Nucleic acids were first discovered by I.F. Misher in 1868. He isolated a special substance of an acidic nature from the nuclei of cells and called it nuclein. Subsequently, he was given the name "nucleic acid." Two types of nucleic acids have been discovered. They were named depending on the carbohydrate component in the composition. Nucleic acid, which contains the carbohydrate of deoxyribose, was called deoxyribonucleic acid (DNA), and which contains the carbohydrate of ribose, called ribonucleic acid (RNA). In the period from 1900 to 1932, the chemical composition of nucleic acids was determined. They include the following components:

RNA DNA

Purine bases Adenine, guanine Adenine, guanine

Pyrimidine bases cytosine, thymine cytosine, uracil

Carbohydrate component of Deoxyribose Ribose

Both nucleic acids include phosphoric acid residues.

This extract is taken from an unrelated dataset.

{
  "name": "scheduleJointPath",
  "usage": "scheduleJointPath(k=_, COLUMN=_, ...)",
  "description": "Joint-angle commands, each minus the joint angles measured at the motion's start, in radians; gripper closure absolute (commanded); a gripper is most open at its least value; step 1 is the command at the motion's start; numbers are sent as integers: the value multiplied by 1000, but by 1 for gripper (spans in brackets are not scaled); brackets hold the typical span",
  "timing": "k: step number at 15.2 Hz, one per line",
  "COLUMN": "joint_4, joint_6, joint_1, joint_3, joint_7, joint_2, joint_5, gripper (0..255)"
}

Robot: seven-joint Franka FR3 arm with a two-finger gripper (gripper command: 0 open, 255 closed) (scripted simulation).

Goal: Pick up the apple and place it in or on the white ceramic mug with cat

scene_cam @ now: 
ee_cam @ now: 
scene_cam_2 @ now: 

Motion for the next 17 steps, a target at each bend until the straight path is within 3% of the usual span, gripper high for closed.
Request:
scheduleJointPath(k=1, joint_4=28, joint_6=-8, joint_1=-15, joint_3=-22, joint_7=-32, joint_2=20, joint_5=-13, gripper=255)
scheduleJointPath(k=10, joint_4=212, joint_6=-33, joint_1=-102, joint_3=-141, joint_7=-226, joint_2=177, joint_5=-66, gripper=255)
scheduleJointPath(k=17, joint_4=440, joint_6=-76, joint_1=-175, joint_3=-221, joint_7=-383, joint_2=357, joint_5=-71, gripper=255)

The difference lies in the fact that the RNA contains the nitrogenous base uracil instead of thymine and ribose instead of deoxyribose.

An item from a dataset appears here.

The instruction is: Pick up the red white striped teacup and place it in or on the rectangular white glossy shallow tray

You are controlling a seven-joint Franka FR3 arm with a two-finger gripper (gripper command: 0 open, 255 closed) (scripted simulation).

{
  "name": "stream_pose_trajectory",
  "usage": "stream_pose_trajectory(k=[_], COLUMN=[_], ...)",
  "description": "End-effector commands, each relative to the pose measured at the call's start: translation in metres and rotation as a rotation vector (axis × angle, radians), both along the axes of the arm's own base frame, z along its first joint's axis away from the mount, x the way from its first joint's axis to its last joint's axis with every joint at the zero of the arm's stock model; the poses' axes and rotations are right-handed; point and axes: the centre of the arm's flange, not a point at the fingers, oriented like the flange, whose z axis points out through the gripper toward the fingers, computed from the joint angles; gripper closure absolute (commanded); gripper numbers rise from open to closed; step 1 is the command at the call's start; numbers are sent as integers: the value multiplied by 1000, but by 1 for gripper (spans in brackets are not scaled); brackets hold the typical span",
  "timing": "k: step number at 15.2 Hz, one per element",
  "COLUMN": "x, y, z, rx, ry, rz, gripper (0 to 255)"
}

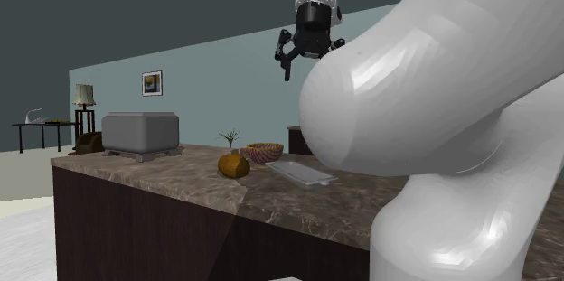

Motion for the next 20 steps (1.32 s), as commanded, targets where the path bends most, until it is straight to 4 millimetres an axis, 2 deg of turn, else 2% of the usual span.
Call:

In 1936, A. N. Belozersky and I. I. Dubrovskaya first isolated pure DNA from plant material at the Department of Plant Biochemistry of Moscow University. By the mid-40s, it was found that DNA and RNA are simultaneously present in every living organism.

In the late 40s and early 50s, new physical and chemical methods of research began to be used in the study of nucleic acids. In 1950, E. Chargaff established the rules of nucleotide relations that underlie the structure of all DNA.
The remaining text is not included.